• **Exercise goal**
When the word "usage" shows up in a line of the records below, copy that line.

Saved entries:
=-=-=

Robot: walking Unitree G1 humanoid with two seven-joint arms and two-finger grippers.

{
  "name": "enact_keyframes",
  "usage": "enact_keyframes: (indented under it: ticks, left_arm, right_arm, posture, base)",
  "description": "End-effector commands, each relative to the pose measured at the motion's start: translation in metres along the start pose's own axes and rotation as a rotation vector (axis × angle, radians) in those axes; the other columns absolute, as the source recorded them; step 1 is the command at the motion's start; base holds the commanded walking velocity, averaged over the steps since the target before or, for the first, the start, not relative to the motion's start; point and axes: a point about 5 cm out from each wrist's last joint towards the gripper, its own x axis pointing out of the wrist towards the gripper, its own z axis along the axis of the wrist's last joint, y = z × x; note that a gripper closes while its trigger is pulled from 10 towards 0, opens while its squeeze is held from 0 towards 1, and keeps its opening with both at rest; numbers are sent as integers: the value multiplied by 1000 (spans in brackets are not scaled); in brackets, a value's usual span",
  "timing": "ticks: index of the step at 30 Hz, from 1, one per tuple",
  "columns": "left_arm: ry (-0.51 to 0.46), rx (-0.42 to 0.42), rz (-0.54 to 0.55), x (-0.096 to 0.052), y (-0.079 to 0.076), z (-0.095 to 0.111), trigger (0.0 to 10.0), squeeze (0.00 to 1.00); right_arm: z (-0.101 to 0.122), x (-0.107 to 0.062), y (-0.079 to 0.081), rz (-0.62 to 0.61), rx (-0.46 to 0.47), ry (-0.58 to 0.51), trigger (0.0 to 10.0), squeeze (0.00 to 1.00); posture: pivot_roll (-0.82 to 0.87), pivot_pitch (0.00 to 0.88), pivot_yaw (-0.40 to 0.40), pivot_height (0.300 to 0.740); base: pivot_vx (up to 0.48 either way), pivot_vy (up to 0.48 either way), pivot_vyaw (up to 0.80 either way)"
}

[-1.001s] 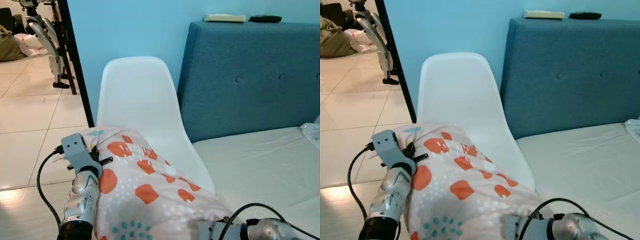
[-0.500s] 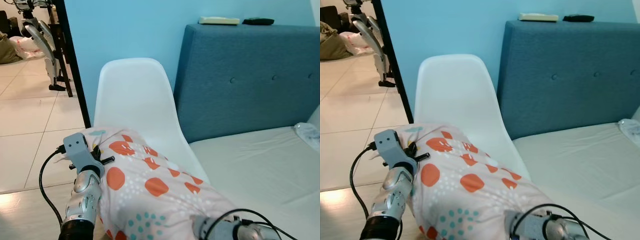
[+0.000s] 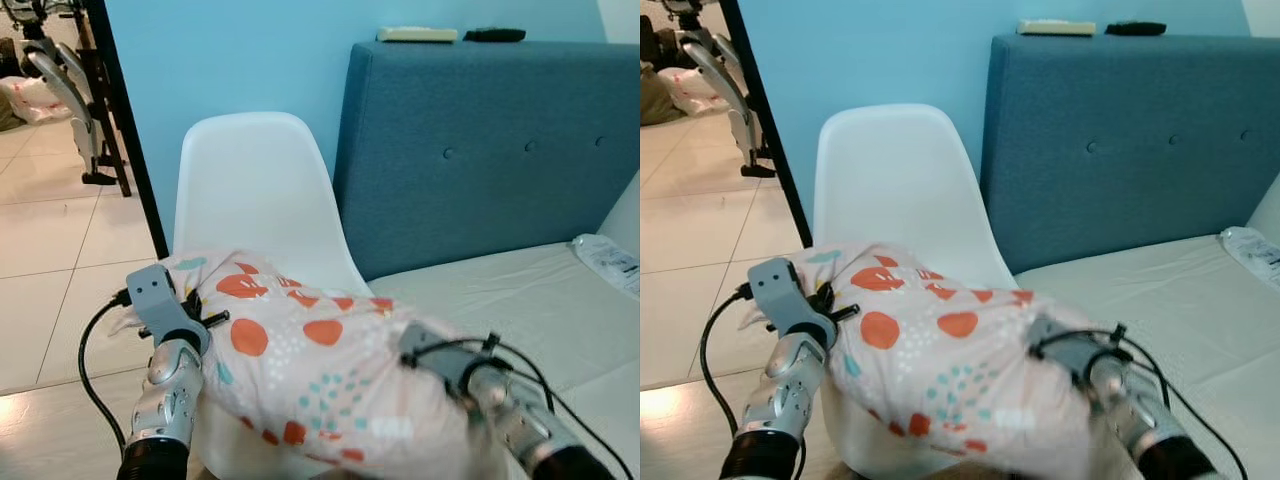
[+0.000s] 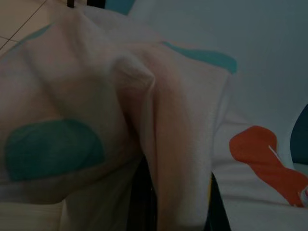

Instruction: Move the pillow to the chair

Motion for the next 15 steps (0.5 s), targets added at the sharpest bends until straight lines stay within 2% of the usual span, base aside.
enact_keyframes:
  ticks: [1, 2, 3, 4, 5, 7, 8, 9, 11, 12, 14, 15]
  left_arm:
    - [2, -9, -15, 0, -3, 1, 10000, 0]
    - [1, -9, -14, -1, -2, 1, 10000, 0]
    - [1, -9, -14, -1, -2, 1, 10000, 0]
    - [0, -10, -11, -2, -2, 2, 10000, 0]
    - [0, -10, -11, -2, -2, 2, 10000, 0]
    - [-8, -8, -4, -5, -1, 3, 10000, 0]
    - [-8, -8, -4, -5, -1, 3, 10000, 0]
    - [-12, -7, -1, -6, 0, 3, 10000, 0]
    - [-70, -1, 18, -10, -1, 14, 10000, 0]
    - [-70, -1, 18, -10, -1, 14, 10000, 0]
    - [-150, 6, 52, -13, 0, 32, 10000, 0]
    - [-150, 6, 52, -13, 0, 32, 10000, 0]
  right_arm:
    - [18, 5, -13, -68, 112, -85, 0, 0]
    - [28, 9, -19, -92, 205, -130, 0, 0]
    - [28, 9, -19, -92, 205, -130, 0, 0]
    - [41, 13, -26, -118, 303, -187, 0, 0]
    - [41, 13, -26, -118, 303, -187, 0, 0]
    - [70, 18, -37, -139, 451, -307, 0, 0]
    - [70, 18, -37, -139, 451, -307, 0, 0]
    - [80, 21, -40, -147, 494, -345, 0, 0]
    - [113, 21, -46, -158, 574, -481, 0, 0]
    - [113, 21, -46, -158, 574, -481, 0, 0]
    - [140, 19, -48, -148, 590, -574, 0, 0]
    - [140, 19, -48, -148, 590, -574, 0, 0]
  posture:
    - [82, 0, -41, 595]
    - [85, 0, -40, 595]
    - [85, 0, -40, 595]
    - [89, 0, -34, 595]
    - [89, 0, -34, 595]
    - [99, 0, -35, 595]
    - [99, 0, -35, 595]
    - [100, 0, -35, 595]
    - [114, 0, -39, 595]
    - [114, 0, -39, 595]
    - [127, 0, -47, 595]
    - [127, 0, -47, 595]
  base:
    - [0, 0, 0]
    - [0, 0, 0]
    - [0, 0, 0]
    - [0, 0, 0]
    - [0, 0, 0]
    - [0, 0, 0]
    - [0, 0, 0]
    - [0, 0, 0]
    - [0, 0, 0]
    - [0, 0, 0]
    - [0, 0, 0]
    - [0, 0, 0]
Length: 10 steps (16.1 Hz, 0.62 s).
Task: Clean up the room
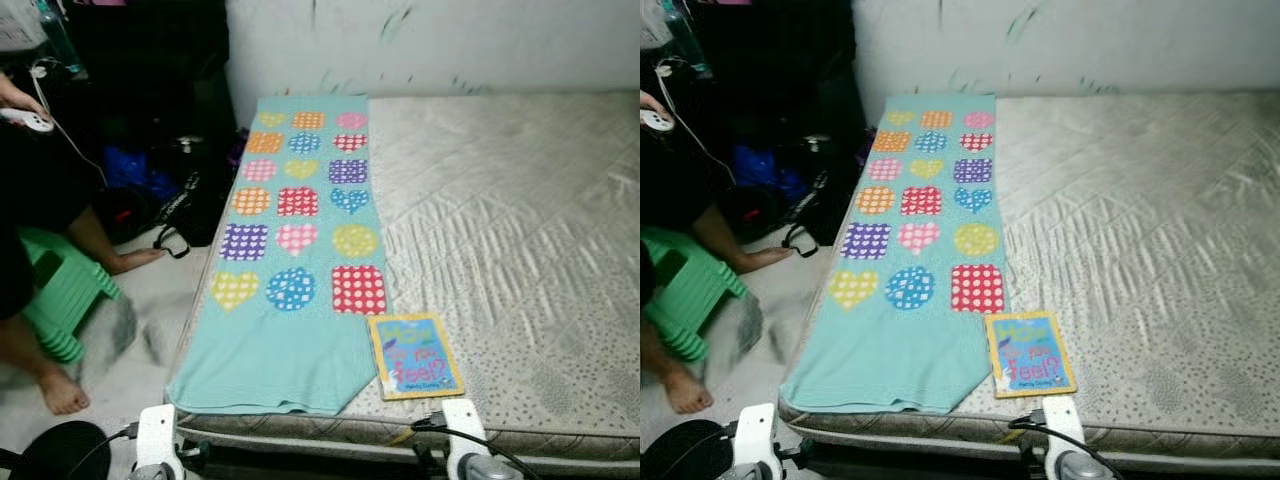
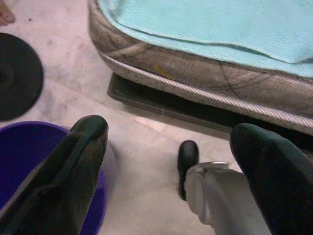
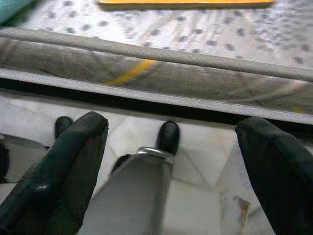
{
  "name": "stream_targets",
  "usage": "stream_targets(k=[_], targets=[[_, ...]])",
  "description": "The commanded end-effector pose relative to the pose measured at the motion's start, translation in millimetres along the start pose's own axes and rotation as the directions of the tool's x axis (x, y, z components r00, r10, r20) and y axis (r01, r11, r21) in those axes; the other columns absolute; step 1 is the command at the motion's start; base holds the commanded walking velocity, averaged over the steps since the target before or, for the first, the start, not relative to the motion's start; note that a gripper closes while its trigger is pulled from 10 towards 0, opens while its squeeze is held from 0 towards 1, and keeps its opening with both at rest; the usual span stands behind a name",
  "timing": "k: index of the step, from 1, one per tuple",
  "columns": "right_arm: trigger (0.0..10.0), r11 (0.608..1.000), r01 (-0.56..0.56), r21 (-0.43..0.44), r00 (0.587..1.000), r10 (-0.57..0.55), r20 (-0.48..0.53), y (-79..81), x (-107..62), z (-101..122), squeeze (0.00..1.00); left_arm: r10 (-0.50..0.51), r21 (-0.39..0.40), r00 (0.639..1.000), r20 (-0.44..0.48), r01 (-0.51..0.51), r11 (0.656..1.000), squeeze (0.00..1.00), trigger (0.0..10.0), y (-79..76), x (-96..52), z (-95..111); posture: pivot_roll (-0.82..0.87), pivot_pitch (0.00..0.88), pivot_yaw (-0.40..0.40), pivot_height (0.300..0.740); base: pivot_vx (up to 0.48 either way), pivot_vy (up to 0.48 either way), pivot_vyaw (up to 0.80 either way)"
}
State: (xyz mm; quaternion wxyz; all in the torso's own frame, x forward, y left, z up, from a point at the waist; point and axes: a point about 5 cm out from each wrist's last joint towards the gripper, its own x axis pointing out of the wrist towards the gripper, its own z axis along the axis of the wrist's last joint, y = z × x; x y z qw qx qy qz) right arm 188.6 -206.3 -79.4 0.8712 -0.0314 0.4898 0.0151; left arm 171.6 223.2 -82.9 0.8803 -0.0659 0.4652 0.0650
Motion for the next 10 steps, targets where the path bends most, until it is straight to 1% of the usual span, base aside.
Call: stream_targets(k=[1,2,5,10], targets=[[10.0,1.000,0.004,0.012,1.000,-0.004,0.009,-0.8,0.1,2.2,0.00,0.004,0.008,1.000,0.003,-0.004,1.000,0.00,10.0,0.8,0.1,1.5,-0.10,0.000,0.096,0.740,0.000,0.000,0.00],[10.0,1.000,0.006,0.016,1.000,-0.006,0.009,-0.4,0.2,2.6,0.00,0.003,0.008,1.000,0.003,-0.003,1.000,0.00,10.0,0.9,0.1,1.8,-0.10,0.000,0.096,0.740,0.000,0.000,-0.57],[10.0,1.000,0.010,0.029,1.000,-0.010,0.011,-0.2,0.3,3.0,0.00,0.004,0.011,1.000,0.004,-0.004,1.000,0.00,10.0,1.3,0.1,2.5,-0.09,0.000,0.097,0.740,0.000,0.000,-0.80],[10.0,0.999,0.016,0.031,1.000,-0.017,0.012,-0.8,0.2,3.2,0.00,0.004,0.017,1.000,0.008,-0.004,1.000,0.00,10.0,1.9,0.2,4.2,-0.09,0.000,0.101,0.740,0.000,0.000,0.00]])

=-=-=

• **Output for this exercise**
  "usage": "enact_keyframes: (indented under it: ticks, left_arm, right_arm, posture, base)",
  "usage": "stream_targets(k=[_], targets=[[_, ...]])",

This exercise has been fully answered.